12 Facts About Iceland

Iceland isn’t just one of the most popular travel destinations, it’s also a land of geological and environmental wonders. Whether exploring the historic and cultural centers of Iceland’s capital, Reykjavik, or traveling the famed Golden Circle, a visit to Iceland is truly an unforgettable experience.
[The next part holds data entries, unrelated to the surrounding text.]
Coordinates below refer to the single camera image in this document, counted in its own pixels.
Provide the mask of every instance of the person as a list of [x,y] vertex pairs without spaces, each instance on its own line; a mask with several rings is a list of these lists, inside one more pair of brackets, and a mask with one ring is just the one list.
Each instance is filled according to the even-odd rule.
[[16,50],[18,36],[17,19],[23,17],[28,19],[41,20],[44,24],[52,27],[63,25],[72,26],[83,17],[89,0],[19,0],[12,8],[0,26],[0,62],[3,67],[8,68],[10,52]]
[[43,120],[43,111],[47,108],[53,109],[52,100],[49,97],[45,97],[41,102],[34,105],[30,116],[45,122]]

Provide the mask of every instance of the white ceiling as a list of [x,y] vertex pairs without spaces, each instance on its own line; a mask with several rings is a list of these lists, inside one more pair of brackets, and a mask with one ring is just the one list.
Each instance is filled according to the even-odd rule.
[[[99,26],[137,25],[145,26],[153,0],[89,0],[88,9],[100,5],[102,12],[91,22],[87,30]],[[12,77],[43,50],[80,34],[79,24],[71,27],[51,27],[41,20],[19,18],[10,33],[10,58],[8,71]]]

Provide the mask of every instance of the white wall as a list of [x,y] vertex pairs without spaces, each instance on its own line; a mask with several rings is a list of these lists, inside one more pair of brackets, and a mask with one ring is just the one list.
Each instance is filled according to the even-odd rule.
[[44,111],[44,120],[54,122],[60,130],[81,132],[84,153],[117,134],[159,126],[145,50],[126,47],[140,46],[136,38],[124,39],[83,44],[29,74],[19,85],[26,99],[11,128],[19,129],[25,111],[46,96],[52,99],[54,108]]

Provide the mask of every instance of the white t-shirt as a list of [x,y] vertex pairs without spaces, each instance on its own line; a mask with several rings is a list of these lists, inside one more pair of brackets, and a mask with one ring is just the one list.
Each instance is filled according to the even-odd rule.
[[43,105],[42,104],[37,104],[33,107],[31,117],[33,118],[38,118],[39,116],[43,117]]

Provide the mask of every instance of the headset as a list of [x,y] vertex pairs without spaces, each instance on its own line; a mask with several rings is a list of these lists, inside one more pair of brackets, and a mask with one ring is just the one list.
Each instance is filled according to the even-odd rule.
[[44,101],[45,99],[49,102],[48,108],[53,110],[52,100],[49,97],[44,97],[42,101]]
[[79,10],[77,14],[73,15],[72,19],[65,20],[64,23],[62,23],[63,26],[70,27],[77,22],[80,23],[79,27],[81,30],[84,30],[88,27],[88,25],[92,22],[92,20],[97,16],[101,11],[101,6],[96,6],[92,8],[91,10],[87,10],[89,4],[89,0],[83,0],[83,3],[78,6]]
Here are 12 facts about Iceland:

  • Iceland about the size of Kentucky and has roughly 5,000km of coastline.
  • Iceland was founded by the Vikings. Scandinavians were the first to settle in Iceland in 870. It was later ruled by the Norwegians and the Danes before becoming independent from the Kingdom of Denmark in 1918. It has been a republic since 1944.
  • The country lies on two tectonic plates, the Eurasian and North American.
  • There are a vast number of volcanoes, waterfalls, hot springs, mud pools and geothermal vents throughout Iceland. The energy from the volcanoes and vents is used by geothermal power stations and supplies, heating 85% of all households.
  • Icelanders do not have to pay school fees. All education is free of charge.
  • The world’s first female president was an Icelander named Vigdis Finbogadottir. She was elected in 1980.
  • Icelanders typically do not have a family name or surname. They take their father’s name. If the father is called Jakob, the daughter is given a first name and then the father’s name with an added “-sdottir” and so is called Jakobsdottir (Jakob’s daughter). For sons, they add “-sson.”
  • Rotten shark – called “hakarl” – is considered a specialty in Iceland. Other specialties include Skyr, a yogurt like white cheese, dried fish, lax, and pickled herring.
  • There are no forests in Iceland. There are also no mountains, just valleys, despite what photos may depict. Yhe country was carved out by slow moving glaciers which gouged deep valleys as they passed.
  • The Icelandic language remains unchanged from ancient Norse.
  • Iceland is home to the very first parliament grounds in Europe. The first Parliament met in Iceland in 930 AD in what is today Þingvellir National Park.
  • The majority of present-day Icelanders believe in the existence of elves and trolls. It is believed that large rocks in fields are frozen trolls, and the common smell in Iceland isn’t from sulphur but of the trolls’ dirty bath water.